[Stored records]
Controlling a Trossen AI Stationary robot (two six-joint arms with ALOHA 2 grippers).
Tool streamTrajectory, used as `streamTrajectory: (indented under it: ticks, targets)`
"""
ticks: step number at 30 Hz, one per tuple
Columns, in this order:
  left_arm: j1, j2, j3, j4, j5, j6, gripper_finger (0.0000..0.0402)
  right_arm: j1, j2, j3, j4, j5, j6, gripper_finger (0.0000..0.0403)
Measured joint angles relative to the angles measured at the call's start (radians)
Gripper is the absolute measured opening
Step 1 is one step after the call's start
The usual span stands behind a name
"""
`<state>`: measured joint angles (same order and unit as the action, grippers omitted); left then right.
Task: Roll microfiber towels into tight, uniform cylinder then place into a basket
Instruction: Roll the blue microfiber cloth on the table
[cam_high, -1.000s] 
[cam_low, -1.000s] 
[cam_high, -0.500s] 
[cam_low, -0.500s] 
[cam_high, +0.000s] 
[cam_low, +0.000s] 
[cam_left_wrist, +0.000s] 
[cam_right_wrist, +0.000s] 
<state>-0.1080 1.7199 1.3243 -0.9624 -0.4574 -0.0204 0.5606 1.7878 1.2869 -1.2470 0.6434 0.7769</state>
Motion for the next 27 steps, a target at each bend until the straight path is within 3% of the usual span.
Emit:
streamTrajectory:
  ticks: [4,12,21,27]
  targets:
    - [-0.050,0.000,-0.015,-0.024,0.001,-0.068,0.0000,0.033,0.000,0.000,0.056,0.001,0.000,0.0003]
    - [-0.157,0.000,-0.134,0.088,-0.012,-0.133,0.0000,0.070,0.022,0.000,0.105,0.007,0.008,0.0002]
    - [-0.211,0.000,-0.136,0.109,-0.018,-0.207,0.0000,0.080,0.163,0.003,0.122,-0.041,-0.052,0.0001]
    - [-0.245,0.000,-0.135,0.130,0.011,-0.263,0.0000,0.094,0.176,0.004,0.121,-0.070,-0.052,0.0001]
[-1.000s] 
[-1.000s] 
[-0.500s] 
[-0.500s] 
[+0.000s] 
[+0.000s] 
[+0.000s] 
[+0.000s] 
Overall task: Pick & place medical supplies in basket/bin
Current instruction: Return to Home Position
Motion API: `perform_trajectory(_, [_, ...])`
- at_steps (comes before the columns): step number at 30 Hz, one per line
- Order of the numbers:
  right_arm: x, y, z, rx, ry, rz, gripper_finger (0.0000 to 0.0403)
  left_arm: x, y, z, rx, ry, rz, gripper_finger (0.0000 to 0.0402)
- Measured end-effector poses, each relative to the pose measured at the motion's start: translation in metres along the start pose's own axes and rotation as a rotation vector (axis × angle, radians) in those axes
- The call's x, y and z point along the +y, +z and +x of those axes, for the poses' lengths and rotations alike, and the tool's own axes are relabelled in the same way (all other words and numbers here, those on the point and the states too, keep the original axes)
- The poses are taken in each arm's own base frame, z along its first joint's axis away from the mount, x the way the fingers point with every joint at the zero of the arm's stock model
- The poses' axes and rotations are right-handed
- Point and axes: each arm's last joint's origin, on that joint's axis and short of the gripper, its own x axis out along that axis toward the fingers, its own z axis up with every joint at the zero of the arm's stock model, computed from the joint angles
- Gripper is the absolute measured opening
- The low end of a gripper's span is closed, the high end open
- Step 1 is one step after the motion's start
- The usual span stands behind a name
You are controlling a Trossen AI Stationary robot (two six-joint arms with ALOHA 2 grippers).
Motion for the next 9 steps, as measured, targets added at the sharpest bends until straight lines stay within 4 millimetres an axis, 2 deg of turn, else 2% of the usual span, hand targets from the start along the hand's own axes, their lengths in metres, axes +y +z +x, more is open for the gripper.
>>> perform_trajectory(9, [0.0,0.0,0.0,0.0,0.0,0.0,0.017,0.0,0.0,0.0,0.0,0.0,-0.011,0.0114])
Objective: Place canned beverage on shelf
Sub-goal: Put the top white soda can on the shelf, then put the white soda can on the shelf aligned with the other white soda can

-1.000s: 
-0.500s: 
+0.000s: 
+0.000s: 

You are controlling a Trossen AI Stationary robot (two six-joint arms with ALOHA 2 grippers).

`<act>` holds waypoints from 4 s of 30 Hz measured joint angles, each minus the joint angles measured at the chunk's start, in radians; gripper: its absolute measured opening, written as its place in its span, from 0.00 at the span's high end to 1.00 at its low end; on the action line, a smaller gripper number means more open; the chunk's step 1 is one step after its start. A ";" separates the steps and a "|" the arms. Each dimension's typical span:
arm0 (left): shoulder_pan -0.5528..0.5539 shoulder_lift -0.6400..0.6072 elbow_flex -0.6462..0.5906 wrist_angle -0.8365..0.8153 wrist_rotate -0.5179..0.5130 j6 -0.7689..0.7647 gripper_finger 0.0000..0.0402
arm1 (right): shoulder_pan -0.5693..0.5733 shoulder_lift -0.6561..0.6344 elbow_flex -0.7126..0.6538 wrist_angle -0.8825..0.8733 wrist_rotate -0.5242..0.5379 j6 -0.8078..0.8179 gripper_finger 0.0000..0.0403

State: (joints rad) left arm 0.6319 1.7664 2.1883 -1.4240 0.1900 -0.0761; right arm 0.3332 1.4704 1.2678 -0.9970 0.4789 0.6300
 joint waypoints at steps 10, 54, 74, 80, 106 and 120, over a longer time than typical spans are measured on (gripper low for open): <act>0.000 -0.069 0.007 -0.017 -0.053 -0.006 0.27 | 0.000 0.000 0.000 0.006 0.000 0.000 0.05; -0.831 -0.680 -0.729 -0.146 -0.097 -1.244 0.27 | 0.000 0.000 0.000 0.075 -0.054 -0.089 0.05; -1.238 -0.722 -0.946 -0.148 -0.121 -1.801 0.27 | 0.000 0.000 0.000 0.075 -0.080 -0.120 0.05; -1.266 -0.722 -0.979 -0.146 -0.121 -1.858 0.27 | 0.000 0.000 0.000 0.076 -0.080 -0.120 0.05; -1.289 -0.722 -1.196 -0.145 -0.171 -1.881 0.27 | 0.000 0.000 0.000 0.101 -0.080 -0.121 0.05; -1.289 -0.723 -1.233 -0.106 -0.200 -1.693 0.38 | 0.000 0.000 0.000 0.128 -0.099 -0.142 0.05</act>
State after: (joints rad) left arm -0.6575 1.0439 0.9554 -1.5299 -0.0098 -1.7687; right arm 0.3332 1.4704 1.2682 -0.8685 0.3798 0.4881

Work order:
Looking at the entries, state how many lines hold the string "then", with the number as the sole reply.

Your solution:
3